Your instructions: Write out the listing in full, matching it word for word.

*** Opening Information shown ***

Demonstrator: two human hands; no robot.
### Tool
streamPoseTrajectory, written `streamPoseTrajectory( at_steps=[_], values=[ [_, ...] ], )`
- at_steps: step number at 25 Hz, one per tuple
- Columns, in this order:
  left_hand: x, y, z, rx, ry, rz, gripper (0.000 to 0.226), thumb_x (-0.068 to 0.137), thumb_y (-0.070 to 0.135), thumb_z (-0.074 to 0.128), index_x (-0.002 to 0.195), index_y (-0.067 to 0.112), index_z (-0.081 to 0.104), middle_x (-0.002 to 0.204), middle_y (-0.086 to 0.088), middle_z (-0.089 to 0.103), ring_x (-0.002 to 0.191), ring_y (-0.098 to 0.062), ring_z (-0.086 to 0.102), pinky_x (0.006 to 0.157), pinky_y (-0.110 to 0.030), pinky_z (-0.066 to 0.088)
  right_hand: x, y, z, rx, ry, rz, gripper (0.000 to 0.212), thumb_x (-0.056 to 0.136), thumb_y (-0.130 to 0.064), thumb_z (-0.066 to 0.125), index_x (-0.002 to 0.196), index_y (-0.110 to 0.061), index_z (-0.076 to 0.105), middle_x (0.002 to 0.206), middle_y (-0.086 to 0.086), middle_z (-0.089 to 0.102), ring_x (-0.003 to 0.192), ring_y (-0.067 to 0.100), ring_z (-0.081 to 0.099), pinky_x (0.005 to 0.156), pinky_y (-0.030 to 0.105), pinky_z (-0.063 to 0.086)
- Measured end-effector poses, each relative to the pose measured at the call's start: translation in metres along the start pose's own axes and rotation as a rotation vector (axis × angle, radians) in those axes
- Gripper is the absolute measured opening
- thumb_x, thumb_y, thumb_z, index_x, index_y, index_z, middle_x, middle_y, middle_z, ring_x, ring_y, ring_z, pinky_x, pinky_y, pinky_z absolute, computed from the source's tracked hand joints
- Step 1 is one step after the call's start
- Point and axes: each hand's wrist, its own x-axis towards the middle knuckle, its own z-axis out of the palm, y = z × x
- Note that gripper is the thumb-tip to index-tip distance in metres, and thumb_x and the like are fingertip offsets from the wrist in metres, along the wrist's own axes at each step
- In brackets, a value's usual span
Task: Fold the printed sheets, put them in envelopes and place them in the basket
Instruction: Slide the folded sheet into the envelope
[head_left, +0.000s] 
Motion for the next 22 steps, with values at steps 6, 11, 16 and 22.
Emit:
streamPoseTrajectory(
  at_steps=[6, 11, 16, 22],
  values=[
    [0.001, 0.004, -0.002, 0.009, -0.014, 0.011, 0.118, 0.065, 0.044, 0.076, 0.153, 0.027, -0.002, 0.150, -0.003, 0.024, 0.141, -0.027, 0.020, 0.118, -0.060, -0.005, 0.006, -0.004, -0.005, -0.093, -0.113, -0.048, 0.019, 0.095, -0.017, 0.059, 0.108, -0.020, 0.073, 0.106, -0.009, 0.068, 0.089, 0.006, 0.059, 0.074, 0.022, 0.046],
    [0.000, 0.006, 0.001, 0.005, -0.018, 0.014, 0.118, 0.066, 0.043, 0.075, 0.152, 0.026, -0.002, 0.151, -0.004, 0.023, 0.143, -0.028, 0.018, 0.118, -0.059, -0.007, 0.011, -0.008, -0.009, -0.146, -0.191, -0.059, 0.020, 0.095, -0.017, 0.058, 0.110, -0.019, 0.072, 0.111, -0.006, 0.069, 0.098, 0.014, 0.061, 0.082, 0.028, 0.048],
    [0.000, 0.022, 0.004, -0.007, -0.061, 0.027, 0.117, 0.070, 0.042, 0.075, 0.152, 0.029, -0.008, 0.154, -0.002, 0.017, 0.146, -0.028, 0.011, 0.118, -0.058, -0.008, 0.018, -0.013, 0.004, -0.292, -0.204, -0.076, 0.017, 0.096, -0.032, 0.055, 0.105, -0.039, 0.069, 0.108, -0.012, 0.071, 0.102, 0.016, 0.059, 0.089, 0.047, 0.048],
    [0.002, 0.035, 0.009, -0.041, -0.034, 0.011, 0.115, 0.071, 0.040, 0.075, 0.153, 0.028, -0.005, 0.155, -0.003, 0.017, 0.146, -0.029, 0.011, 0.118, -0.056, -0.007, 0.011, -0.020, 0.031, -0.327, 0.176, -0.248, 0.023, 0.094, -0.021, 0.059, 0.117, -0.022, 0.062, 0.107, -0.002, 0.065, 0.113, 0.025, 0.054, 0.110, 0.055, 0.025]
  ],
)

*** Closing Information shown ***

Result below:
Demonstrator: two human hands; no robot.
### Tool
streamPoseTrajectory, written `streamPoseTrajectory( at_steps=[_], values=[ [_, ...] ], )`
- at_steps: step number at 25 Hz, one per tuple
- Columns, in this order:
  left_hand: x, y, z, rx, ry, rz, gripper (0.000 to 0.226), thumb_x (-0.068 to 0.137), thumb_y (-0.070 to 0.135), thumb_z (-0.074 to 0.128), index_x (-0.002 to 0.195), index_y (-0.067 to 0.112), index_z (-0.081 to 0.104), middle_x (-0.002 to 0.204), middle_y (-0.086 to 0.088), middle_z (-0.089 to 0.103), ring_x (-0.002 to 0.191), ring_y (-0.098 to 0.062), ring_z (-0.086 to 0.102), pinky_x (0.006 to 0.157), pinky_y (-0.110 to 0.030), pinky_z (-0.066 to 0.088)
  right_hand: x, y, z, rx, ry, rz, gripper (0.000 to 0.212), thumb_x (-0.056 to 0.136), thumb_y (-0.130 to 0.064), thumb_z (-0.066 to 0.125), index_x (-0.002 to 0.196), index_y (-0.110 to 0.061), index_z (-0.076 to 0.105), middle_x (0.002 to 0.206), middle_y (-0.086 to 0.086), middle_z (-0.089 to 0.102), ring_x (-0.003 to 0.192), ring_y (-0.067 to 0.100), ring_z (-0.081 to 0.099), pinky_x (0.005 to 0.156), pinky_y (-0.030 to 0.105), pinky_z (-0.063 to 0.086)
- Measured end-effector poses, each relative to the pose measured at the call's start: translation in metres along the start pose's own axes and rotation as a rotation vector (axis × angle, radians) in those axes
- Gripper is the absolute measured opening
- thumb_x, thumb_y, thumb_z, index_x, index_y, index_z, middle_x, middle_y, middle_z, ring_x, ring_y, ring_z, pinky_x, pinky_y, pinky_z absolute, computed from the source's tracked hand joints
- Step 1 is one step after the call's start
- Point and axes: each hand's wrist, its own x-axis towards the middle knuckle, its own z-axis out of the palm, y = z × x
- Note that gripper is the thumb-tip to index-tip distance in metres, and thumb_x and the like are fingertip offsets from the wrist in metres, along the wrist's own axes at each step
- In brackets, a value's usual span
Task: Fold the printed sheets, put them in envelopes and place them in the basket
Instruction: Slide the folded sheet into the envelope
[head_left, +0.000s] 
Motion for the next 22 steps, with values at steps 6, 11, 16 and 22.
Emit:
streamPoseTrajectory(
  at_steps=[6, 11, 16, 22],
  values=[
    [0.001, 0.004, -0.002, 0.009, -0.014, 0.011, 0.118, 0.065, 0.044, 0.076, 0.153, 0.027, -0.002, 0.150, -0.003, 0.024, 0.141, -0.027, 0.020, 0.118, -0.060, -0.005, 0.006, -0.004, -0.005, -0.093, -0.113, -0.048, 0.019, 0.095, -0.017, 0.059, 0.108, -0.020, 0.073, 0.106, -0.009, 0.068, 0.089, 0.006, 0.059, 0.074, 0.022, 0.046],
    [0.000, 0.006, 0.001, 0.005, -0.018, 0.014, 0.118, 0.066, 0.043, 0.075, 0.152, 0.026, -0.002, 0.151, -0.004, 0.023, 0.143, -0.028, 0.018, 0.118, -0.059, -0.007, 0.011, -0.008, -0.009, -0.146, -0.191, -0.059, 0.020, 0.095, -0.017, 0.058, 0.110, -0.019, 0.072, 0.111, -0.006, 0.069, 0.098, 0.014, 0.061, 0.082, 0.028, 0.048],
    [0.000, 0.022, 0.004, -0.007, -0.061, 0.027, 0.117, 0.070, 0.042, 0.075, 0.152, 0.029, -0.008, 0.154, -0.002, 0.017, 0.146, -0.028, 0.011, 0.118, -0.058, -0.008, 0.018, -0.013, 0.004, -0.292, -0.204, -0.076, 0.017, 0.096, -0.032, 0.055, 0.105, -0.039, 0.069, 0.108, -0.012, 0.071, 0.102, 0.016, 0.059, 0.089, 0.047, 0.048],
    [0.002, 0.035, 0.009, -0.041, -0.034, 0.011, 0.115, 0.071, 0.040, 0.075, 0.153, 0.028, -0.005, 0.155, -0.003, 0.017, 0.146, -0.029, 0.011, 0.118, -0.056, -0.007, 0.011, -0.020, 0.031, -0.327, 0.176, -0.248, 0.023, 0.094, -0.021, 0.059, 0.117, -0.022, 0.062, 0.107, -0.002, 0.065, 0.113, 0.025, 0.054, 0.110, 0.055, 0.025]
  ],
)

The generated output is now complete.